NCAA and College Sports Revenue

Project Description

NCAA and other college atheletic events are enormous events in USA. These events show cases great talent, and attract audience via broadcast and in-person. In proportion, it also attracts considerable revenue in various forms.

Purpose of this project is identify and report amount of sports revenue received over the years by each college. In future releases of the project, a further breakdown and reporting will be provided.

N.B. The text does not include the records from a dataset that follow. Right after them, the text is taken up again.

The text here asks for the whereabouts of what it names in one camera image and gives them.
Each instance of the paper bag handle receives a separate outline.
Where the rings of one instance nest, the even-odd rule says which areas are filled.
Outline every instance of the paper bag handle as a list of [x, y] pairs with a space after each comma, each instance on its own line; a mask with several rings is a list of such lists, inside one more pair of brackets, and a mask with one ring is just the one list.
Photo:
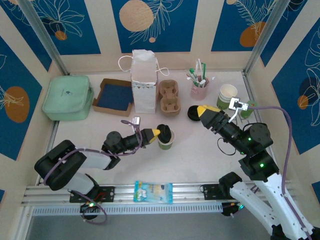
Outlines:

Hypothetical Requirement - US Dept of Education wants to analyze sports revenue

  1. Display list of all colleges and their revenue for the last 5 available years

    1. Include an ability to filter by State, and Year
    2. Include ability to reset (default feature provided by Google Data Studio)
  2. Display a graph of total revenue per year

  3. Display in a map, locations of colleges and revenue amounts

Final Dashboard

Final Dashboard - College Sports Revenue
https://datastudio.google.com/reporting/ce47802e-53fc-40ab-9860-0df04ea52c8b

Sample Screenshot below Sample Screenshot

Data Source(s)

US Dept of Education's Equity in Athletics Disclosure Act (EADA) - https://ope.ed.gov/athletics/#/customdata/datafiltered

Design

Design

Pipeline

Set Up

Terraform is used to set up the GCP Storage Bucket and BigQuery

Data Ingestion

Rubric - 4 points: End-to-end pipeline: multiple steps in the DAG, uploading data to data lake

Data (revenue and lookup data) is manually downloaded from data source, due to lack of API. The downloaded data is moved to GCP Cloud Storage Data Lake, using Apache Airflow DAG

Source: NCAA/docker/dags

Data Warehouse

Rubric - 4 points: Tables are partitioned and clustered in a way that makes sense for the upstream queries (with explanation)

Data in GCS is partitioned based on Year and Clustered based on Sports Conference. Partitioning based on year helps in getting data for UI reports Year Filter. Clustering by Sports Conference helps in summarizing amounts by conference.

Source: NCAA/BigQuery/BigQuery.sql

Transformations (dbt)

Rubric - 4 points: Tranformations are defined with dbt, Spark or similar technologies

Using DBT Cloud, data is transformed and summerized - Add all revenue streams, and rolled into Year, College. College names is joined with lookup to get Geo Data.

Source: NCAA_DBT/

Dashboard

Rubric - 4 points: A dashboard with 2 tiles

3 Tiles are generated in Google Data Studio based on data

  • All Data - Dropdowns - State, College, year
  • Graph - Revenue and Year
  • Geo - Map of colleges with name and revenue

Report: https://datastudio.google.com/reporting/ce47802e-53fc-40ab-9860-0df04ea52c8b/page/E52oC

Reproducibility

4 points: Instructions are clear, it's easy to run the code, and the code works

Project and code are thoroughly documented in this README.md.